> _Work to complete_: Pictures found in the material must be left out, and every line returned as written.

> _Supplied data_:
========================

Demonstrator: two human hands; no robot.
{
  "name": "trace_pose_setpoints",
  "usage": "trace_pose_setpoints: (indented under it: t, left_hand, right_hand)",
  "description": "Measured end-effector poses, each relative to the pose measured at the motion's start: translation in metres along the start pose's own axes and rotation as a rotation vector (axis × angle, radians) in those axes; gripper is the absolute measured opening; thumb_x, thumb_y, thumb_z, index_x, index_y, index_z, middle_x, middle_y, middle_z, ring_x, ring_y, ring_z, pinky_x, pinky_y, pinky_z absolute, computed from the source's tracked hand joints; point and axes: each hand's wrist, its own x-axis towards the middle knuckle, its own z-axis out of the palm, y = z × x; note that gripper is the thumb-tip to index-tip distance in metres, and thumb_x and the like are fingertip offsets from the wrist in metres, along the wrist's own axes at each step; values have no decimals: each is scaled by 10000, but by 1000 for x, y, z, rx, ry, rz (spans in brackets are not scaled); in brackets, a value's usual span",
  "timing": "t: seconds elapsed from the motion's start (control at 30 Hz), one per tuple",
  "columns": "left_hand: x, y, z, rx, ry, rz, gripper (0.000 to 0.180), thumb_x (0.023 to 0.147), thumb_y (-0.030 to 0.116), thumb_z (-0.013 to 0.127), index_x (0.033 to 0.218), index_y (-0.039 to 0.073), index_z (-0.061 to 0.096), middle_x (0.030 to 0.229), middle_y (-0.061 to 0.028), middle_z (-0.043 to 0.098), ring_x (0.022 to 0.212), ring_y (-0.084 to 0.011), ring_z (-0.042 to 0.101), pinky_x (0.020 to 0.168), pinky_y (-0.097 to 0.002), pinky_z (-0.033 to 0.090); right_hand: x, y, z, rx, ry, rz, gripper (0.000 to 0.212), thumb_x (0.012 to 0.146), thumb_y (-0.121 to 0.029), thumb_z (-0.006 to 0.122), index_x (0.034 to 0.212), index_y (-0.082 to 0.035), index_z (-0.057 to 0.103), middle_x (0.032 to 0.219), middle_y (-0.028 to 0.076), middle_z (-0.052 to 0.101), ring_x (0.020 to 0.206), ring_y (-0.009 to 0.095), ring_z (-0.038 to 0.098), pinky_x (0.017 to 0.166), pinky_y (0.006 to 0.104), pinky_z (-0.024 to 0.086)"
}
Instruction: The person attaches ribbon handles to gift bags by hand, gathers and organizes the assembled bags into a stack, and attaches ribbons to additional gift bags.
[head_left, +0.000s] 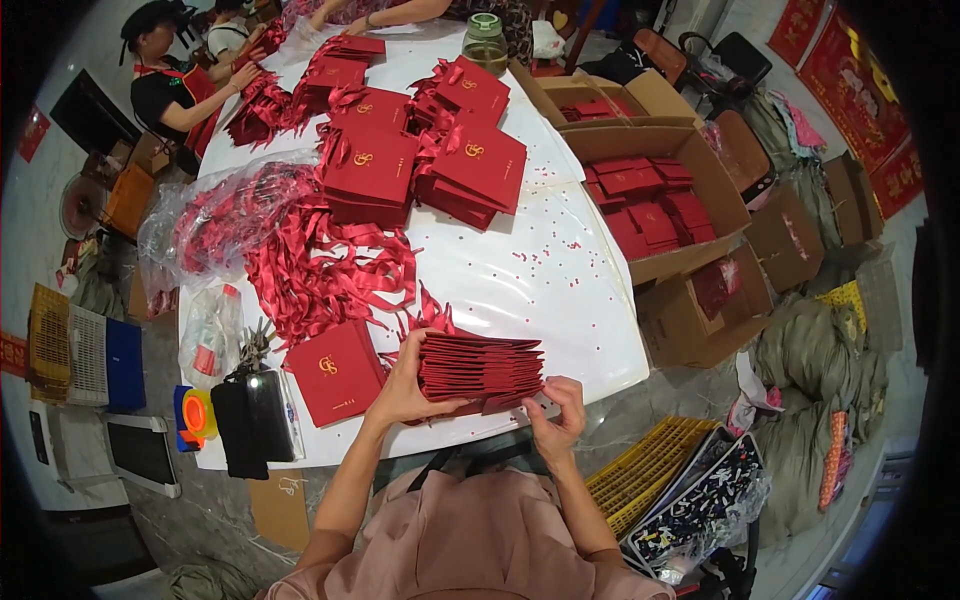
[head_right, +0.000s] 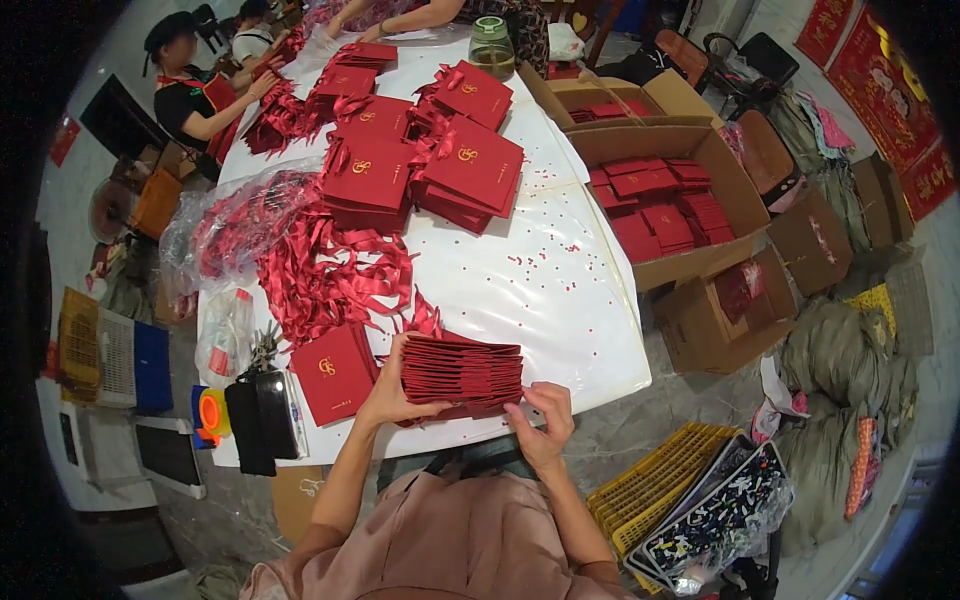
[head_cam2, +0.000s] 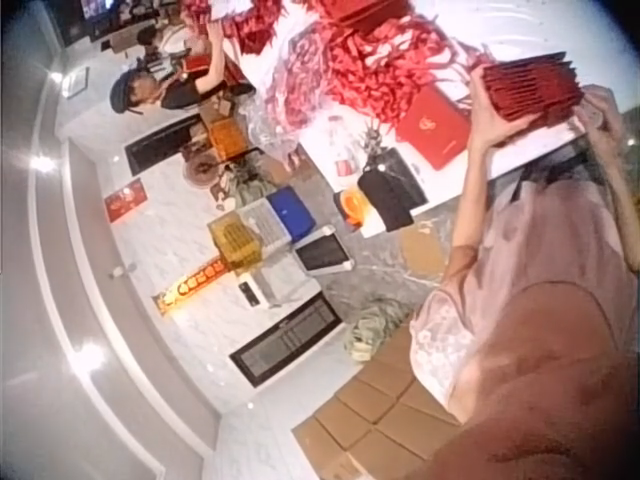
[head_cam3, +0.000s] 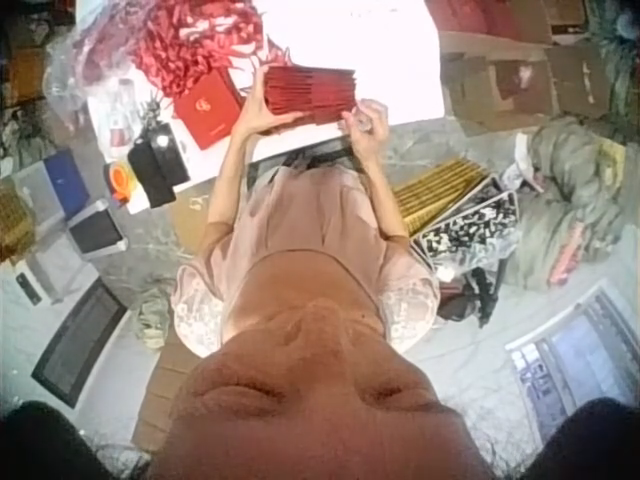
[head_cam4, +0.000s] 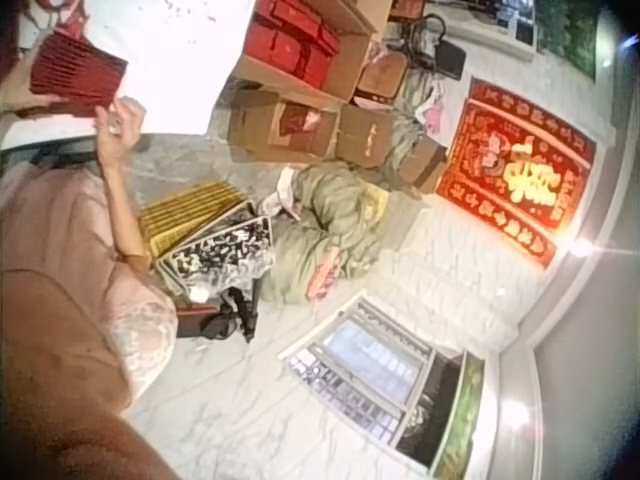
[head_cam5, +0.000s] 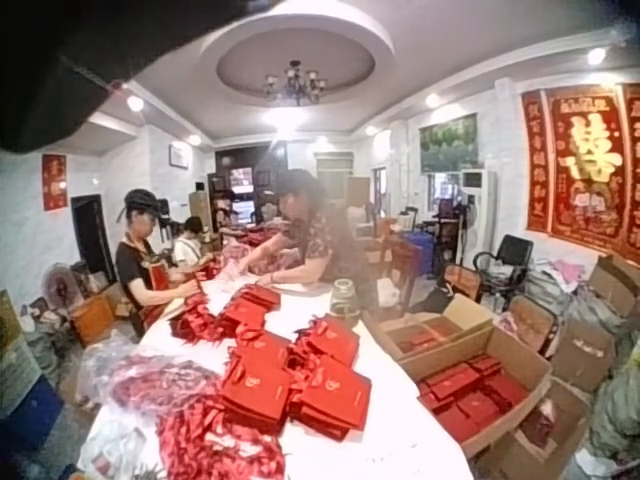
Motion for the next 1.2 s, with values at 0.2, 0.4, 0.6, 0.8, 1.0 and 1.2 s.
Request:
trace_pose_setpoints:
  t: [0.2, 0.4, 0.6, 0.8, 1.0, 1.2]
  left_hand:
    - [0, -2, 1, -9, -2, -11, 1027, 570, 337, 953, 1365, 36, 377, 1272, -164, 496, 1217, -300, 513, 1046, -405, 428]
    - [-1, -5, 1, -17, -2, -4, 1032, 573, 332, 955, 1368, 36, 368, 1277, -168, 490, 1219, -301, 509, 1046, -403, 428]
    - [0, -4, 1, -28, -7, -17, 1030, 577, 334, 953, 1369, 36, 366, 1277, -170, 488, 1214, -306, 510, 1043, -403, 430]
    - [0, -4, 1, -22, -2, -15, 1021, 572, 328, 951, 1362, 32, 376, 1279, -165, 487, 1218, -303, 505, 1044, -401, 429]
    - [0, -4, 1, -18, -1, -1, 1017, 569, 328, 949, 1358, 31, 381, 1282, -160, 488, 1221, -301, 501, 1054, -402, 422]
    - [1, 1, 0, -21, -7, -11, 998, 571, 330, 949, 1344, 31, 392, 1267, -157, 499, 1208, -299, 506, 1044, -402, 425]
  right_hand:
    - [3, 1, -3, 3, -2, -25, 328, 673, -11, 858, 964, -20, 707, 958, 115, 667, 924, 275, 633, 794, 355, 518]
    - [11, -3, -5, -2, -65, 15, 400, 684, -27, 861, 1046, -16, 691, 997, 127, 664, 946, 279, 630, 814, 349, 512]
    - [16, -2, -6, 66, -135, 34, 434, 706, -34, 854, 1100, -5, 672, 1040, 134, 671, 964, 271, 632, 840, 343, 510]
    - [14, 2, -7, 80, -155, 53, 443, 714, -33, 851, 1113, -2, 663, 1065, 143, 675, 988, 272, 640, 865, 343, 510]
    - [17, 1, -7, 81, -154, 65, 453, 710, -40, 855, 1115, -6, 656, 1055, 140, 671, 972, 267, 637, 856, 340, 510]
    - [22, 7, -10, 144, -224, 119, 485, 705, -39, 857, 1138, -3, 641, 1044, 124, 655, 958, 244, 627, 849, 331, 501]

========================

> _Result of the task_:
Demonstrator: two human hands; no robot.
{
  "name": "trace_pose_setpoints",
  "usage": "trace_pose_setpoints: (indented under it: t, left_hand, right_hand)",
  "description": "Measured end-effector poses, each relative to the pose measured at the motion's start: translation in metres along the start pose's own axes and rotation as a rotation vector (axis × angle, radians) in those axes; gripper is the absolute measured opening; thumb_x, thumb_y, thumb_z, index_x, index_y, index_z, middle_x, middle_y, middle_z, ring_x, ring_y, ring_z, pinky_x, pinky_y, pinky_z absolute, computed from the source's tracked hand joints; point and axes: each hand's wrist, its own x-axis towards the middle knuckle, its own z-axis out of the palm, y = z × x; note that gripper is the thumb-tip to index-tip distance in metres, and thumb_x and the like are fingertip offsets from the wrist in metres, along the wrist's own axes at each step; values have no decimals: each is scaled by 10000, but by 1000 for x, y, z, rx, ry, rz (spans in brackets are not scaled); in brackets, a value's usual span",
  "timing": "t: seconds elapsed from the motion's start (control at 30 Hz), one per tuple",
  "columns": "left_hand: x, y, z, rx, ry, rz, gripper (0.000 to 0.180), thumb_x (0.023 to 0.147), thumb_y (-0.030 to 0.116), thumb_z (-0.013 to 0.127), index_x (0.033 to 0.218), index_y (-0.039 to 0.073), index_z (-0.061 to 0.096), middle_x (0.030 to 0.229), middle_y (-0.061 to 0.028), middle_z (-0.043 to 0.098), ring_x (0.022 to 0.212), ring_y (-0.084 to 0.011), ring_z (-0.042 to 0.101), pinky_x (0.020 to 0.168), pinky_y (-0.097 to 0.002), pinky_z (-0.033 to 0.090); right_hand: x, y, z, rx, ry, rz, gripper (0.000 to 0.212), thumb_x (0.012 to 0.146), thumb_y (-0.121 to 0.029), thumb_z (-0.006 to 0.122), index_x (0.034 to 0.212), index_y (-0.082 to 0.035), index_z (-0.057 to 0.103), middle_x (0.032 to 0.219), middle_y (-0.028 to 0.076), middle_z (-0.052 to 0.101), ring_x (0.020 to 0.206), ring_y (-0.009 to 0.095), ring_z (-0.038 to 0.098), pinky_x (0.017 to 0.166), pinky_y (0.006 to 0.104), pinky_z (-0.024 to 0.086)"
}
Instruction: The person attaches ribbon handles to gift bags by hand, gathers and organizes the assembled bags into a stack, and attaches ribbons to additional gift bags.
[head_left, +0.000s] 
[head_right, +0.000s] 
[head_cam2, +0.000s] 
[head_cam3, +0.000s] 
[head_cam4, +0.000s] 
[head_cam5, +0.000s] 
Motion for the next 1.2 s, with values at 0.2, 0.4, 0.6, 0.8, 1.0 and 1.2 s.
Request:
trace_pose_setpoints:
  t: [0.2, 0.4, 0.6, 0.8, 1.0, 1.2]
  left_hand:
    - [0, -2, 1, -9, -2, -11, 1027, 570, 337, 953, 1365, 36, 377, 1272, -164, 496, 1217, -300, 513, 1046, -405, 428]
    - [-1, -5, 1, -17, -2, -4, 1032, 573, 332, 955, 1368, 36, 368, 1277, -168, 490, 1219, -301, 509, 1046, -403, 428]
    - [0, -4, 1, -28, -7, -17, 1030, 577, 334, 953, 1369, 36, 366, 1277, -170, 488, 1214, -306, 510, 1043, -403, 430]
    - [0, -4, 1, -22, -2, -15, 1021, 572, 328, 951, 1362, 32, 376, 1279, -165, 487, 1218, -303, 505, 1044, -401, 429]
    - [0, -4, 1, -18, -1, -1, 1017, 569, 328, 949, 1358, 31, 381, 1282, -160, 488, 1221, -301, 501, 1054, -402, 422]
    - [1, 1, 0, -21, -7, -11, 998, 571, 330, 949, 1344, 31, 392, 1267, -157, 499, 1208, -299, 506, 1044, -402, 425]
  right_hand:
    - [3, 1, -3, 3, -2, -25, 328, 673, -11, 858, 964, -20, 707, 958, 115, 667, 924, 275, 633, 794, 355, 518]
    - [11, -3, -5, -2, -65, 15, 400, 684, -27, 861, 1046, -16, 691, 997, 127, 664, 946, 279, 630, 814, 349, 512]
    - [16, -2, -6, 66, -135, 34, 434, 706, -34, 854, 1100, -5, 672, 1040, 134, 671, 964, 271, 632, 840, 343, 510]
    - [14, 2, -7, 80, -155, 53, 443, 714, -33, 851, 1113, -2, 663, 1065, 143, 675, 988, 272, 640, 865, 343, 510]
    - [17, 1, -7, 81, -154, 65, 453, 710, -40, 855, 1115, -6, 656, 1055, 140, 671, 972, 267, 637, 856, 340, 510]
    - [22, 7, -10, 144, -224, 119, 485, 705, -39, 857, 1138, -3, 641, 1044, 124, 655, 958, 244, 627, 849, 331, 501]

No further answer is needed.